In “Finnegans Wake”, Joyce seems to sum up Lucia's period as follows: a “danger zone in the dancer years. If ever I catch you at it, mind, it's you that will cocottch it! I'll tackle you to feel if you have a few devils in you” [439].

The reference to the dangerous zone is not necessarily negative, but risky in the sense of new. While dancing, Lucia saw her body as a place of resistance and power that tries to subvert the laws imposed on her. In fact, contemporary dance has allowed her to be even more daring: “you're too dada for me to dance”, as you read on page 65 of “Finnegans Wake”.

For Lucia, as Shloss says, the dance “dissolving the rational self was often the goal of dancing when conceived as a collective rite and the dancers’ gift to modern culture.
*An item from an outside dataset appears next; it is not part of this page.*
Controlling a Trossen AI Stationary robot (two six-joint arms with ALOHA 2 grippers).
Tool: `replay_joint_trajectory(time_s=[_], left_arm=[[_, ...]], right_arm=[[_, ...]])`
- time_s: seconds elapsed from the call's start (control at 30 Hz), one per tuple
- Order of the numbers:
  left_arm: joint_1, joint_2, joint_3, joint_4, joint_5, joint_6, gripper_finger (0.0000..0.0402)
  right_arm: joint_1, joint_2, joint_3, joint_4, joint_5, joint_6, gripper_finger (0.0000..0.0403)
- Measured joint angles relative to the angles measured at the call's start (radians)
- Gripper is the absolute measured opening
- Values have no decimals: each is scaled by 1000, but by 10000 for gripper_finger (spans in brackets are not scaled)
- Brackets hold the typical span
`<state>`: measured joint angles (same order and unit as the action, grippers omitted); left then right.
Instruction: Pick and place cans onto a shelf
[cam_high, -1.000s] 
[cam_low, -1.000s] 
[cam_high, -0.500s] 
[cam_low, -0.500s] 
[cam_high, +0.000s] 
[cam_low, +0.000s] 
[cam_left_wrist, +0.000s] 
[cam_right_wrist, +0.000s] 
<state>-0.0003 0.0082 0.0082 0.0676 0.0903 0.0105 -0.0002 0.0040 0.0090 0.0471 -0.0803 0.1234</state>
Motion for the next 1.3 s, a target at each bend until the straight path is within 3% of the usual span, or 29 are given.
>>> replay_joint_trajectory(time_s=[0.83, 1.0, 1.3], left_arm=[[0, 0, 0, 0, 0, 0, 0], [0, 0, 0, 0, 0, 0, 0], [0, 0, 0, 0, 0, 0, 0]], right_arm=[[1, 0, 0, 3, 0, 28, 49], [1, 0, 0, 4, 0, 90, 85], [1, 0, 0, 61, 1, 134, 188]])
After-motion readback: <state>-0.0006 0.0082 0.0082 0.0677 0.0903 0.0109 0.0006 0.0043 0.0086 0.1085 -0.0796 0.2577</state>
They saw themselves as the bearers of wisdom, the vehicles of tragedy, restoring a bacchic spirit to a word diminished by too much science, too many machines, and too many alarm clocks”.
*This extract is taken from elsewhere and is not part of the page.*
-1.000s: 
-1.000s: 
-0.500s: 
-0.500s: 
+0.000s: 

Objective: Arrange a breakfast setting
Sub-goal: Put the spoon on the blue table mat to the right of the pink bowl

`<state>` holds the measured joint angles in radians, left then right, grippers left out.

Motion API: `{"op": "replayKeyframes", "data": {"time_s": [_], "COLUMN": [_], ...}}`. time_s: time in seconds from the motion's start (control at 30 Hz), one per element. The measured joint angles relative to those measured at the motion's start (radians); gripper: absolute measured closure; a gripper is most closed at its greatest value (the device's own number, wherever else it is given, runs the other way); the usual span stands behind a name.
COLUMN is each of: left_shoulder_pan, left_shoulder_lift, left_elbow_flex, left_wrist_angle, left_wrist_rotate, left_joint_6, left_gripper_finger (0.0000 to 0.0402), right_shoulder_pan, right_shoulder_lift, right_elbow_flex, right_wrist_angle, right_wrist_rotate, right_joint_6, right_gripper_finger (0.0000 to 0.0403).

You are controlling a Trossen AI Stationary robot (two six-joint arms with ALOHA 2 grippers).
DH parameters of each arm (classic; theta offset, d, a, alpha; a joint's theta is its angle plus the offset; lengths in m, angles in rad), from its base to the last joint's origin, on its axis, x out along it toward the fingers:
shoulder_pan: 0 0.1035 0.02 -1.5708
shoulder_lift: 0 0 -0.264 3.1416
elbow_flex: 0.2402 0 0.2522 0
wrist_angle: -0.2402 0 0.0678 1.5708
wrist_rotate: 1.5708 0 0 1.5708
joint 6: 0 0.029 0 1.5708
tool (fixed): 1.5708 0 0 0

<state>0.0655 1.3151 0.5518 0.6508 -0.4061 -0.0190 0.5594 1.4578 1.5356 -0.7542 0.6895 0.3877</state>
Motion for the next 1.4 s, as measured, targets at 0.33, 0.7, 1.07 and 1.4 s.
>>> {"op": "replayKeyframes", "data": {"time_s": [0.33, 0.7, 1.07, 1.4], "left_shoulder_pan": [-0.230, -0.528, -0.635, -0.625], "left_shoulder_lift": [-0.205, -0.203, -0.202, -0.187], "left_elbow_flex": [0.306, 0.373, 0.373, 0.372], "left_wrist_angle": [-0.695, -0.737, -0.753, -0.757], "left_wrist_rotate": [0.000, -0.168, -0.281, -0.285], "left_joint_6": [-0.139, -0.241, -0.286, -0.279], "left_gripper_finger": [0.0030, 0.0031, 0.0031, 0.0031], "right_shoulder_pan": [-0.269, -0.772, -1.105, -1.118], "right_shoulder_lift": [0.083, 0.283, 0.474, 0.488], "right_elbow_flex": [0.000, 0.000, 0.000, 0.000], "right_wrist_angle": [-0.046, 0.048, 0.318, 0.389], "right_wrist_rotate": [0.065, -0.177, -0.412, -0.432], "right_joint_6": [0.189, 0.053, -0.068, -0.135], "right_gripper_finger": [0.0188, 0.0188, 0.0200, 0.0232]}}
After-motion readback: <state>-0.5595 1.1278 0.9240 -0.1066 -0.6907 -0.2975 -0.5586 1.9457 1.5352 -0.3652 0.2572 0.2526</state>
Lucia believed that “the dance becomes a direct image of something that was formerly invisible, though denoted or suggested by words […]”. It was the “Book of Kells”, which she saw for the first time at the age of 15, that led her to become interested in dance, which then made her interested in painting and literature. As Shloss states, “its [“Book of Kells”] flowing, rhythmic calligraphy had led her to admire dance, then learn dance, and finally to let dance guide her pen and brushes”. Lucia drew chapter letters and made all the letters of the alphabet. Joyce not only approved it, but she also wished it had been published.

For Joyce, Lucia designed the cover and made some illustrations of a fragment of the then “Work in Progress”, which he would publish separately under the title “The Mime of Mick, Nick and the Maggies”. In 1933, the publication was published by The Servire Press, with the cover, a capitular letter and an illustration (tale-piece) by Lucia Joyce.

Her lyrics danced, as did the “Finnegans Wake” language, as we can read on page 404 of the novel: “the dancetongues of the woodfires and the hummers in their ground all vociferated echoating: Shaun! Shaun! Post the post!”.

There are many mentions of dance in the writer's latest novel: “Irish saliva, mawshe dho hole, but would a respectable prominently connected fellow of Iro-European ascendances” [62].

“Finnegans Wake” is in fact a great ritual, built on a “fairness of fondance” [249], thanks, in part, to the life and work of Lucia Joyce.

Lucia knew that she was one of her father's literary references and often wanted to get rid of this task that seemed too arduous. But she did not succeed: Lucia would have influenced the language and the theme of “Finnegans Wake”, which explores the dream and the delusion, close to her state of consciousness, who suffered from schizophrenia.

“Finnegans Wake” was the biggest “dynasdescendanced” [FW, 109] that Lucia Joyce left.

James Joyce knew that his daughter had a great talent and went so far as to affirm: "When she reaches her full capacity for rhythmic dancing, James Joyce may yet be known as his daughter’s father".